L’apparizione: un insolito Vincent Lindon al servizio del Vaticano

Da sempre attento alle sorti di personaggi che, vuoi per un motivo, vuoi per un altro, sembrano vivere vite che, in realtà, non gli appartengono, il cineasta francese Xavier Giannoli sembra, di fatto, essere arrivato a un punto della sua carriera in cui, ormai, può sentirsi libero di realizzare opere strettamente personali e intimiste, (quasi) scevre da ogni macchinoso dettame produttivo.

Ed è così dunque, che ha preso vita L’apparizione, che, ad una prima, sommaria lettura della sinossi, potrebbe voler indicare quasi una sorta di “cambio di rotta” all’interno della filmografia del regista, ma che ha, di fatto, molte più cose in comune con quanto è stato precedentemente realizzato di quanto si possa inizialmente pensare.

La storia qui messa in scena, dunque, è quella di Jacques (un ottimo Vincent Lindon), affermato giornalista che viene incaricato dal Vaticano di indagare sul singolare caso di una ragazza (la giovane e promettente Galatéa Bellugi), la quale afferma di aver assistito all’apparizione della Vergine Maria in un piccolo paesino della Francia.

Tema impegnativo, dunque, questo scelto da Giannoli.

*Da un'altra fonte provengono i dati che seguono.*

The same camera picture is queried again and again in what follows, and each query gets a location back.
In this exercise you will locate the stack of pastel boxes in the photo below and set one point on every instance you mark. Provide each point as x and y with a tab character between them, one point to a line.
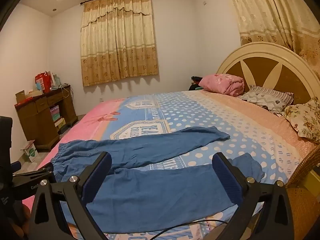
56	116

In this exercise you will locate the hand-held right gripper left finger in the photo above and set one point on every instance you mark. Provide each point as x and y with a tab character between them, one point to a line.
97	177

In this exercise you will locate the cream and brown headboard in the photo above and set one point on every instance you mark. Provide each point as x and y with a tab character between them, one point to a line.
262	65

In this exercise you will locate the blue pants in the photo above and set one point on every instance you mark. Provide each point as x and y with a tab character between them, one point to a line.
150	192

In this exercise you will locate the wicker chair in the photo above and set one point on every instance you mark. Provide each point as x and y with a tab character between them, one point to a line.
305	205

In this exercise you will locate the beige patterned window curtain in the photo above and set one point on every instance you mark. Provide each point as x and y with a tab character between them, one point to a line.
117	42
270	17

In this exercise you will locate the floral pillow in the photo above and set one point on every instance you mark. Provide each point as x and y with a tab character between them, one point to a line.
305	117

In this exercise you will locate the pink folded quilt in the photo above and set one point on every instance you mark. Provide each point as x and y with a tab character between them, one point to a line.
222	83

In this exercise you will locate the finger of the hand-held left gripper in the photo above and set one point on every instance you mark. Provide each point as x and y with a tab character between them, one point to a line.
48	173

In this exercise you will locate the striped heart print pillow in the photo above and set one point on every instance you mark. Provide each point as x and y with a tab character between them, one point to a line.
267	100

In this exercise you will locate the bed with patterned sheet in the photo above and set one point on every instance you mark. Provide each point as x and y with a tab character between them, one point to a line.
200	110

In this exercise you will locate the pale green paper bag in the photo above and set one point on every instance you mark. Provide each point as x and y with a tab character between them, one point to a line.
55	80

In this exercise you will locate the red gift bag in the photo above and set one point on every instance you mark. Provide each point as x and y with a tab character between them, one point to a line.
45	82

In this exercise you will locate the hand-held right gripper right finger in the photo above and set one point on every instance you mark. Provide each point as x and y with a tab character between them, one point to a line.
226	177

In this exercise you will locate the white and green carton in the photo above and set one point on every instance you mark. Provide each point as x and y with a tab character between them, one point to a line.
30	152

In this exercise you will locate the brown wooden desk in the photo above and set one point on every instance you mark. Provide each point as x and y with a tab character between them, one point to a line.
32	122

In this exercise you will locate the brown cardboard box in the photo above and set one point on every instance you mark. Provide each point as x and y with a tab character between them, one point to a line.
23	95

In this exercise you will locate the dark clothes pile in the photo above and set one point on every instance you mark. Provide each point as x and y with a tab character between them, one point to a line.
195	85

Eppure, secondo le affermazioni dello stesso regista, del tutto necessario, al fine di capire quale sia, in realtà, il suo stesso rapporto con la religione.

Quindi, con un lungometraggio che si colloca a metà strada tra il dramma religioso e il thriller, si arriva a realizzare una storia molto più complessa e stratificata di quanto possa inizialmente sembrare e in cui, alla fine dei conti, non viene emessa alcuna tesi definitiva, ma, al contrario, lo spettatore viene lasciato libero di trarre le proprie conclusioni e di interpretare il tutto in modo strettamente personale.

Scelta coraggiosa, dunque, questa attuata da Giannoli. Coraggiosa, ma che, tuttavia, non sempre riesce a tenere il passo a ciò che viene messo in scena, presentando non poche discontinuità e forzature (prima fra tutte, la figura stessa dell’amica della protagonista) e facendo sì, di conseguenza, che l’intero lavoro perda complessivamente di credibilità e di compattezza narrativa. Peccato. Soprattutto perché, dato il tema scelto, di spunti interessanti per portare avanti la storia ce ne erano davvero parecchi.